> Exercise requirements: What the task needs is the data below, written out verbatim.

> Information shown:
● ● ●
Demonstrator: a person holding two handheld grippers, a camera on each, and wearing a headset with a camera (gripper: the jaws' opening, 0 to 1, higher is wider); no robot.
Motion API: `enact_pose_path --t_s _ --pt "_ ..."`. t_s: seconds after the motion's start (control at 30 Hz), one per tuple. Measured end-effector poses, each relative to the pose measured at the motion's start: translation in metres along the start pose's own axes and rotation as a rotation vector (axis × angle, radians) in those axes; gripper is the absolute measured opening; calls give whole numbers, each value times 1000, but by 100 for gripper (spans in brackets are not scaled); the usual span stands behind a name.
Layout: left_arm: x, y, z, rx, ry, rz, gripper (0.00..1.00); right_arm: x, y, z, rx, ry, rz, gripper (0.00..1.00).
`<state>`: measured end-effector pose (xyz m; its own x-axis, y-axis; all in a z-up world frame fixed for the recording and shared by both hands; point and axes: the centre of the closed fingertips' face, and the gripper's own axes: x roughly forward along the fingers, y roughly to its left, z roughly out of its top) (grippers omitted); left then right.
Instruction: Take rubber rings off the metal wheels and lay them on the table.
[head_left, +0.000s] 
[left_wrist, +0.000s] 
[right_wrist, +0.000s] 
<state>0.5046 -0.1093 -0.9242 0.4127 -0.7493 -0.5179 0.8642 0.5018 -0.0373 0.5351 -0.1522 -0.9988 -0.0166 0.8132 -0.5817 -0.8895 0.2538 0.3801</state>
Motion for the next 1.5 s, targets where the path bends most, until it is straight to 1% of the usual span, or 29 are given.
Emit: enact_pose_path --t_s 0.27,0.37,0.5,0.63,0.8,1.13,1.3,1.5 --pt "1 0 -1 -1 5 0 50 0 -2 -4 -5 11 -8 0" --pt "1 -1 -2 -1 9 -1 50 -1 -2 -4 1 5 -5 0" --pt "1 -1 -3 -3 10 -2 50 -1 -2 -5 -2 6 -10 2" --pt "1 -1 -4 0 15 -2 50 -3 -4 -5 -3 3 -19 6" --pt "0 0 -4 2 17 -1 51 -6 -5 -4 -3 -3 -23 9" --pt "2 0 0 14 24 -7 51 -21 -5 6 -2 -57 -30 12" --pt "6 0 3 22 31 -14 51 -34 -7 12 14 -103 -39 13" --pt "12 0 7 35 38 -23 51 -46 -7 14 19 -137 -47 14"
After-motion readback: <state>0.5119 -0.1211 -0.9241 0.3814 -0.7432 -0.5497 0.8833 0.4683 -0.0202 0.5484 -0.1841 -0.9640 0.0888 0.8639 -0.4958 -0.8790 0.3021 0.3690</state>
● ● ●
> Exercise result:
Demonstrator: a person holding two handheld grippers, a camera on each, and wearing a headset with a camera (gripper: the jaws' opening, 0 to 1, higher is wider); no robot.
Motion API: `enact_pose_path --t_s _ --pt "_ ..."`. t_s: seconds after the motion's start (control at 30 Hz), one per tuple. Measured end-effector poses, each relative to the pose measured at the motion's start: translation in metres along the start pose's own axes and rotation as a rotation vector (axis × angle, radians) in those axes; gripper is the absolute measured opening; calls give whole numbers, each value times 1000, but by 100 for gripper (spans in brackets are not scaled); the usual span stands behind a name.
Layout: left_arm: x, y, z, rx, ry, rz, gripper (0.00..1.00); right_arm: x, y, z, rx, ry, rz, gripper (0.00..1.00).
`<state>`: measured end-effector pose (xyz m; its own x-axis, y-axis; all in a z-up world frame fixed for the recording and shared by both hands; point and axes: the centre of the closed fingertips' face, and the gripper's own axes: x roughly forward along the fingers, y roughly to its left, z roughly out of its top) (grippers omitted); left then right.
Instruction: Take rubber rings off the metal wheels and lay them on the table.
[head_left, +0.000s] 
[left_wrist, +0.000s] 
[right_wrist, +0.000s] 
<state>0.5046 -0.1093 -0.9242 0.4127 -0.7493 -0.5179 0.8642 0.5018 -0.0373 0.5351 -0.1522 -0.9988 -0.0166 0.8132 -0.5817 -0.8895 0.2538 0.3801</state>
Motion for the next 1.5 s, targets where the path bends most, until it is straight to 1% of the usual span, or 29 are given.
Emit: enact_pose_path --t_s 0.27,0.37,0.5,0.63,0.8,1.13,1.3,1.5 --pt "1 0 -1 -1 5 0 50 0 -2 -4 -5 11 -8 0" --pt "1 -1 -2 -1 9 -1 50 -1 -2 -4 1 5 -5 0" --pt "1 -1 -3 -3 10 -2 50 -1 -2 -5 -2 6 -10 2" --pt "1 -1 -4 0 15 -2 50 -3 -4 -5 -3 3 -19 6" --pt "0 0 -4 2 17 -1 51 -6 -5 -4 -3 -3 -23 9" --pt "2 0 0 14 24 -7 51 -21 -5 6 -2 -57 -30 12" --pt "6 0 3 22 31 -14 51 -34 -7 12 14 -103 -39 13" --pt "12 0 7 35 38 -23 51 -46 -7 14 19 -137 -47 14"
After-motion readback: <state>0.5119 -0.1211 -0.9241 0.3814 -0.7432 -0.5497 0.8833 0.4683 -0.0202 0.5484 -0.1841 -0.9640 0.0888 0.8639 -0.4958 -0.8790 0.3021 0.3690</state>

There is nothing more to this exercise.